-------- DATA --------

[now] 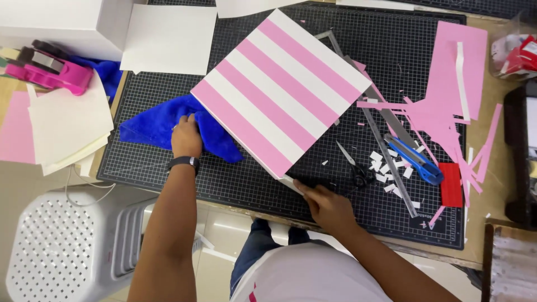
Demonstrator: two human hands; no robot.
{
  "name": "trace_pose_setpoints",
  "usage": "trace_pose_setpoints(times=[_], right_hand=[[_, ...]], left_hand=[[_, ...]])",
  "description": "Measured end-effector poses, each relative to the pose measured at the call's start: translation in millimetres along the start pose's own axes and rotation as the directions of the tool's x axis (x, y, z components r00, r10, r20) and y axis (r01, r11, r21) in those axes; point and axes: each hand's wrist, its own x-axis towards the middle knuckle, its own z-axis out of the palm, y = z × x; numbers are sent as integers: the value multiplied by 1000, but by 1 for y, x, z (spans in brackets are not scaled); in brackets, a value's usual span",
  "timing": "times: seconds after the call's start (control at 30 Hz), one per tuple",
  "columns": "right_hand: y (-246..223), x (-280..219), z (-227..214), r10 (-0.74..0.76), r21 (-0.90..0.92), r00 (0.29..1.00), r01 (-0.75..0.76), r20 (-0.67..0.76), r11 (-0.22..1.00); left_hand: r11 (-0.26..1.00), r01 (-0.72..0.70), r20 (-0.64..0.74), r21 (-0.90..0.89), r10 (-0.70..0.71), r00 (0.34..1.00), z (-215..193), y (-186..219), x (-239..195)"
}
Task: Crafting a decorative box by measuring, cutting, and applying striped paper to a frame.
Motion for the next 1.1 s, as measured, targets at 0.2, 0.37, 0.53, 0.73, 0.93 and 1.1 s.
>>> trace_pose_setpoints(times=[0.2, 0.37, 0.53, 0.73, 0.93, 1.1], right_hand=[[3, 2, -3, 5, 4, 1000, -5, 3, 1000], [12, 4, -2, 50, -95, 997, -55, -51, 994], [11, 3, 3, 9, -65, 1000, -9, -2, 998], [9, 1, -2, -50, -98, 999, 50, 7, 994], [6, 17, -16, -53, -115, 997, 46, -61, 992], [6, 9, 4, -67, -68, 998, 68, 19, 995]], left_hand=[[928, 211, 131, -308, -178, 975, -71, 15, -9], [876, 330, 147, -353, -296, 944, -67, -13, -16], [862, 487, 177, -139, -463, 869, -71, -19, -19], [846, 533, 178, -19, -522, 834, -71, -17, -12], [880, 471, 54, -59, -468, 882, -49, -28, -6], [876, 438, 107, -201, -425, 899, -99, 0, -5]])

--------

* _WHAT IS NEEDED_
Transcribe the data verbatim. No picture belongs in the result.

* _SOLVED PROBLEM_
[now] 
Demonstrator: two human hands; no robot.
{
  "name": "trace_pose_setpoints",
  "usage": "trace_pose_setpoints(times=[_], right_hand=[[_, ...]], left_hand=[[_, ...]])",
  "description": "Measured end-effector poses, each relative to the pose measured at the call's start: translation in millimetres along the start pose's own axes and rotation as the directions of the tool's x axis (x, y, z components r00, r10, r20) and y axis (r01, r11, r21) in those axes; point and axes: each hand's wrist, its own x-axis towards the middle knuckle, its own z-axis out of the palm, y = z × x; numbers are sent as integers: the value multiplied by 1000, but by 1 for y, x, z (spans in brackets are not scaled); in brackets, a value's usual span",
  "timing": "times: seconds after the call's start (control at 30 Hz), one per tuple",
  "columns": "right_hand: y (-246..223), x (-280..219), z (-227..214), r10 (-0.74..0.76), r21 (-0.90..0.92), r00 (0.29..1.00), r01 (-0.75..0.76), r20 (-0.67..0.76), r11 (-0.22..1.00); left_hand: r11 (-0.26..1.00), r01 (-0.72..0.70), r20 (-0.64..0.74), r21 (-0.90..0.89), r10 (-0.70..0.71), r00 (0.34..1.00), z (-215..193), y (-186..219), x (-239..195)"
}
Task: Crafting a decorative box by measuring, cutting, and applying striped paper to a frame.
Motion for the next 1.1 s, as measured, targets at 0.2, 0.37, 0.53, 0.73, 0.93 and 1.1 s.
>>> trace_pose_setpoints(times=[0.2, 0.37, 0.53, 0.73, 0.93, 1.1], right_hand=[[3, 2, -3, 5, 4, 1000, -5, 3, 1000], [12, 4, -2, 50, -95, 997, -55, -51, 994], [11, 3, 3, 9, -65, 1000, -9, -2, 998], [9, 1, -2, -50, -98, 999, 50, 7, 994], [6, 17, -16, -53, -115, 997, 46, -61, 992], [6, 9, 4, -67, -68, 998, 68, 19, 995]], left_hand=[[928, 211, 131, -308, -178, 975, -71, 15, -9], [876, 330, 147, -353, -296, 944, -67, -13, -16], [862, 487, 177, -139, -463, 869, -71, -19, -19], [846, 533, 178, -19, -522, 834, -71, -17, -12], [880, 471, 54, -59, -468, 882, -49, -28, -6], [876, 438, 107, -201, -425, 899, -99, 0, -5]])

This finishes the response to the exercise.